L’émergence du Front national lors des élections municipales de 1983 galvanise l’espoir d’une unification des droites. À Dreux, on assiste à l’élection d’une coalition RPR-UDF-FN, antichambre d’une alliance que l’on souhaite imminente. Patrick Buisson édite à cette fin un guide de l’opposition, sorte de bottin comprenant plus de 3 000 personnalités de droite et d’extrême droite, réédité en 1986 pour permettre la victoire la plus large possible aux élections législatives.
Des personnalités comme Jean-Yves Le Gallou quittent alors l’UDF, le RPR ou le GRECE pour rejoindre dès 1985 le parti de Jean-Marie Le Pen. Signe d’un certain succès dans la tentative d’union des droites, on retrouve parmi les 35 députés FN élus à l’Assemblée nationale lors de la première cohabitation de nombreux anciens membres du RPR et surtout de l’UDF – principalement issus du Parti républicain, dont la porosité avec les idées de la droite radicale est la plus marquée. L’affaire du « détail » en 1987, lors de laquelle Jean-Marie Le Pen évoque les chambres à gaz comme un « détail de l’histoire de la Seconde Guerre mondiale », marque une rupture dans cette stratégie d’alliance et inaugure une longue période de diabolisation du Front national, dont les idées sont jugées incompatibles avec celles de la « droite républicaine ».
Les innombrables divisions idéologiques au sein de la galaxie réactionnaire minent le rêve d’unité avec la droite de gouvernement, surtout après la victoire de Jacques Chirac en 1995, farouchement hostile à une alliance avec le FN.

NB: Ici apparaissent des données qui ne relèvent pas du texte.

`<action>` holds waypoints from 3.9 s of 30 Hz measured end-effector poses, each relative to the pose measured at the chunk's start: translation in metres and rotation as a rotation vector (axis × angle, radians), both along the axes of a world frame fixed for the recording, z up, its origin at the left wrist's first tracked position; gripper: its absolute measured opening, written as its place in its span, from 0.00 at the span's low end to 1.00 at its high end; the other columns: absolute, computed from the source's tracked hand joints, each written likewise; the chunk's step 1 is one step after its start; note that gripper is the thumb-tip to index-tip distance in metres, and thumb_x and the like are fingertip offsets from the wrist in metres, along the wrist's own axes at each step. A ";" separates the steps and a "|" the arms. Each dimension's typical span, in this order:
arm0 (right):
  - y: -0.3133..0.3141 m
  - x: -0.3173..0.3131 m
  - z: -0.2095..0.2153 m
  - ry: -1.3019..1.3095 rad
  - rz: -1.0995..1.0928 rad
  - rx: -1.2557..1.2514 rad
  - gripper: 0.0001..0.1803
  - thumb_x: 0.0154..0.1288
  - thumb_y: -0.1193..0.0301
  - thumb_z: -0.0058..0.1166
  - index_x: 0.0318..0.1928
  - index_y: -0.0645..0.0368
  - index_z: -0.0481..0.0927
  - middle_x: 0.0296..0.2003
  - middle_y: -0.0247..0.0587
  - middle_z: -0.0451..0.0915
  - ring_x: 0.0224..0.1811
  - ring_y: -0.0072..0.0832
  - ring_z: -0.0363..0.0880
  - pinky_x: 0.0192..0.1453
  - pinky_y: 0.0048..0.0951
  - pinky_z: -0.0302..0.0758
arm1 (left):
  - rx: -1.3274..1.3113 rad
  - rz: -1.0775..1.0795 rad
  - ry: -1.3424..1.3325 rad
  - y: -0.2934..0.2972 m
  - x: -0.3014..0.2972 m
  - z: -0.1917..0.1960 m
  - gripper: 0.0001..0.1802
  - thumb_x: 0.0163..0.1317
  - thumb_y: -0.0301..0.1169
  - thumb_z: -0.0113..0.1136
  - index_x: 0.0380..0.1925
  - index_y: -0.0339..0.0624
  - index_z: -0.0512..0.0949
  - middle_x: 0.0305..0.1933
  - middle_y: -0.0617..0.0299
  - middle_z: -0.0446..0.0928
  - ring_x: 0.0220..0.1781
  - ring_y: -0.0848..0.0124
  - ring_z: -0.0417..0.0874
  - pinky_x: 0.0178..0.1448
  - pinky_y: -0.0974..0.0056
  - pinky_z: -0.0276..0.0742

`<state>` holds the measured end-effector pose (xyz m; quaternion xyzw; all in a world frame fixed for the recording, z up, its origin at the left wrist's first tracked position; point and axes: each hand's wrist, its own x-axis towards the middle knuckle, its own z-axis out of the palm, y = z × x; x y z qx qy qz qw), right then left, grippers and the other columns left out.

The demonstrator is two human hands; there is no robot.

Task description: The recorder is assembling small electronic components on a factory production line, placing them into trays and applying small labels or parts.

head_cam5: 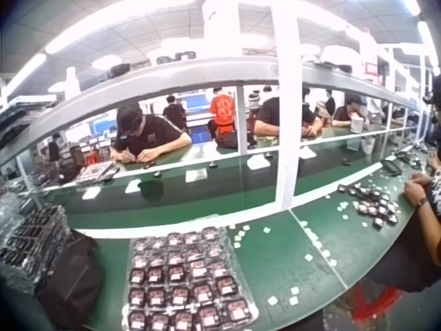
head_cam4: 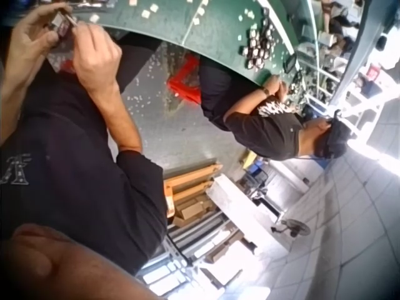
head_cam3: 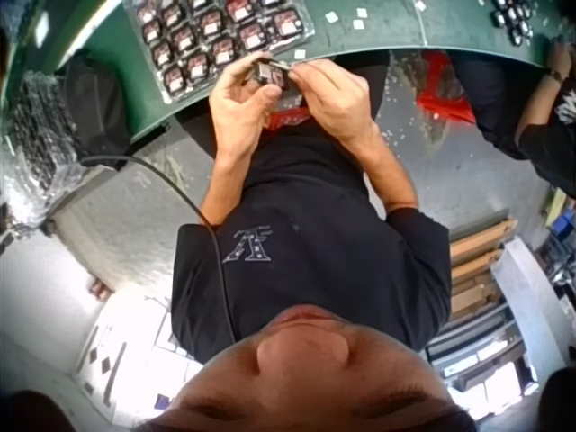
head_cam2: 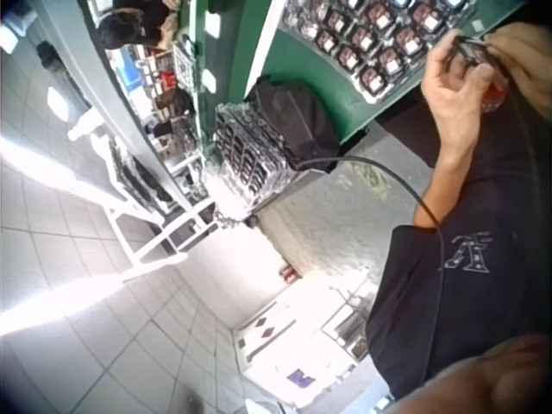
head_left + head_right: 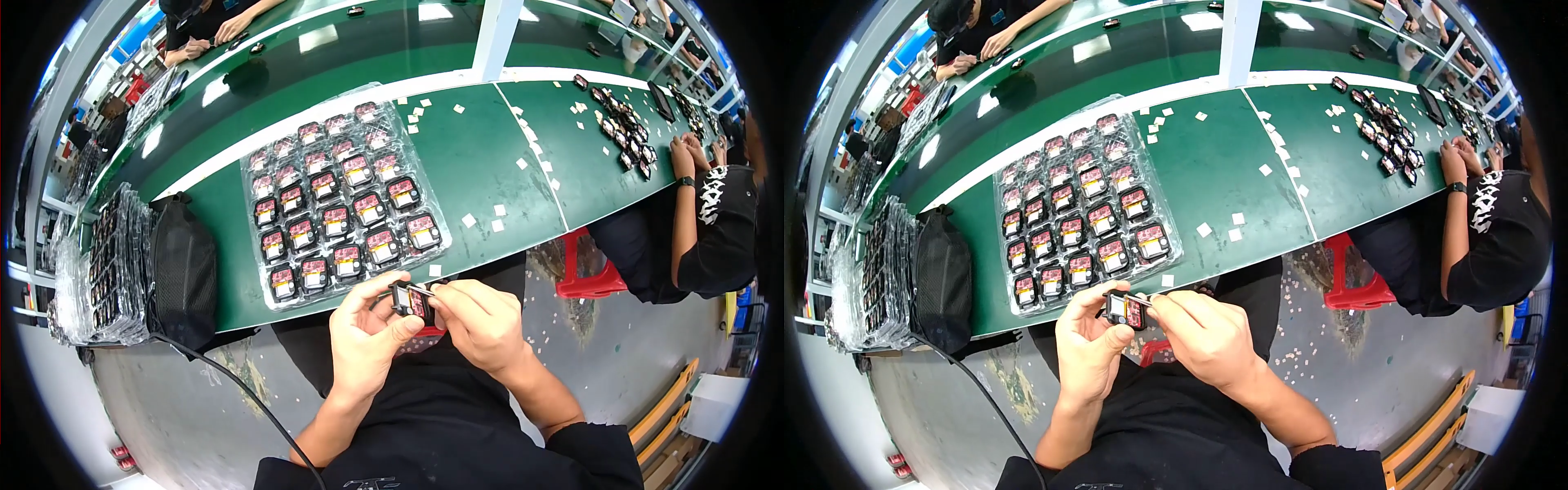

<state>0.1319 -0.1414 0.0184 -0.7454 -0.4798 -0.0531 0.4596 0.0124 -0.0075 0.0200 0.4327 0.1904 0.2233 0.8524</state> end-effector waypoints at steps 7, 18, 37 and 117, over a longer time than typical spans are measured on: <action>-0.024 0.028 0.000 0.192 -0.196 0.109 0.08 0.64 0.79 0.69 0.42 0.67 0.86 0.35 0.47 0.87 0.32 0.36 0.86 0.36 0.30 0.81 | 0.332 -0.011 0.000 0.024 0.025 0.023 0.29 0.57 0.13 0.75 0.58 0.32 0.74 0.56 0.53 0.79 0.58 0.67 0.83 0.65 0.61 0.82; -0.032 0.042 -0.016 0.213 -0.315 0.061 0.08 0.66 0.79 0.68 0.44 0.66 0.85 0.36 0.47 0.85 0.31 0.35 0.85 0.35 0.32 0.80 | 1.507 0.121 0.417 0.084 0.135 0.022 0.13 0.56 0.23 0.75 0.39 0.33 0.80 0.42 0.49 0.78 0.46 0.49 0.83 0.51 0.50 0.80; 0.055 0.203 -0.035 -0.274 -0.422 -0.427 0.09 0.67 0.73 0.55 0.46 0.57 0.83 0.44 0.43 0.80 0.53 0.40 0.81 0.57 0.40 0.82 | 2.000 0.273 0.491 0.084 0.126 -0.001 0.11 0.67 0.25 0.62 0.47 0.38 0.87 0.55 0.52 0.84 0.66 0.42 0.77 0.71 0.44 0.70; -0.088 0.311 0.002 -0.476 -0.615 -0.360 0.45 0.60 0.43 0.69 0.70 0.56 0.74 0.73 0.63 0.64 0.78 0.61 0.59 0.81 0.56 0.58 | 1.059 -0.385 0.252 -0.041 -0.016 -0.069 0.20 0.63 0.19 0.68 0.56 0.37 0.83 0.55 0.45 0.84 0.55 0.50 0.87 0.58 0.57 0.83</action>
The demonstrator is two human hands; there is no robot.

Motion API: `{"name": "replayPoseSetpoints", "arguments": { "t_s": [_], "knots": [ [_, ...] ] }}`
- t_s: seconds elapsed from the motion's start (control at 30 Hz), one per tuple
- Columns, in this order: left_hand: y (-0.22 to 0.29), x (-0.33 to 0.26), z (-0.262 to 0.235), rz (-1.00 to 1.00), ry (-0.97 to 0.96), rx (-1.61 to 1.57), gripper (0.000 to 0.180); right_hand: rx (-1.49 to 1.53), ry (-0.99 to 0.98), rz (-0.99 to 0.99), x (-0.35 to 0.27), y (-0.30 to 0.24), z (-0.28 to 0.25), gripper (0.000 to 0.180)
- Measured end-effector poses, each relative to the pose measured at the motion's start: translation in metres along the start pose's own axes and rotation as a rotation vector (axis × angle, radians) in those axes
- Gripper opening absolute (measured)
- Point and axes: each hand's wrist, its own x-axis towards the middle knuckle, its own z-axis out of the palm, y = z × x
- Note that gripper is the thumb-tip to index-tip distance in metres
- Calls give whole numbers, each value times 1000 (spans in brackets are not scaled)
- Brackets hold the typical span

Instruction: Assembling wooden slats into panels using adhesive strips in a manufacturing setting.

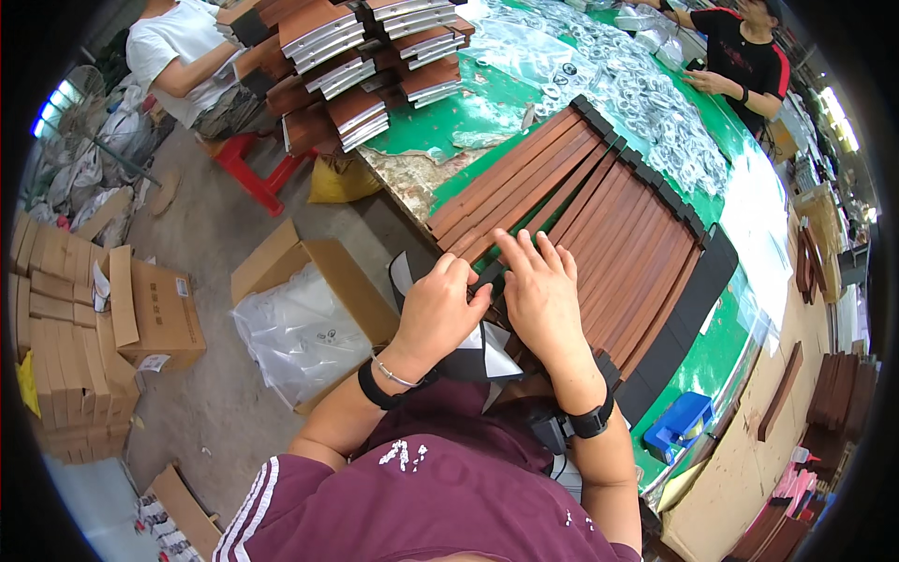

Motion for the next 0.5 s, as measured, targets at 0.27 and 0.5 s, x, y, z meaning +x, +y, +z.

Alors que les partisans de l’union des droites croyaient devoir renoncer à leur projet, un nouveau personnage politique va redonner souffle et vie à leur fantasme. Dès 2002, Nicolas Sarkozy, ancien poulain de Charles Pasqua – lui-même sensible en son temps au thème d’une seule droite allant de Jean Lecanuet à Jean-Marie Le Pen – fait de l’union des droites une priorité, qui le mènera à la présidence de la République en 2007 avec le soutien du RPR, d’une majorité de l’UDF au sein de l’UMP, mais aussi d’une partie des électeurs du Front national dès le premier tour de l’élection. Derrière lui, on retrouve Patrick Buisson, l’un des premiers artisans de l’union des droites.
La « droitisation » de la droite peut commencer. Elle s’accélère à la fin du quinquennat de Nicolas Sarkozy, alors que le Front national entame depuis 2011 une stratégie de dédiabolisation sous la conduite de Marine Le Pen. Valeurs actuelles ou Le Figaro voient aujourd’hui émerger une nouvelle génération de journalistes « néoréacs » pour qui Alain de Benoist est un héros et les années 1980 une période de référence en la matière. La droite unie avait ses thèmes, ses réseaux, ses valeurs communes. Elle a enfin trouvé des visages populaires pour l’incarner, de nouvelles plumes pour la défendre. Si l’alliance n’est pas (encore) à l’ordre du jour, le rêve d’une droite unifiée par des valeurs communes n’a jamais été aussi près d’advenir.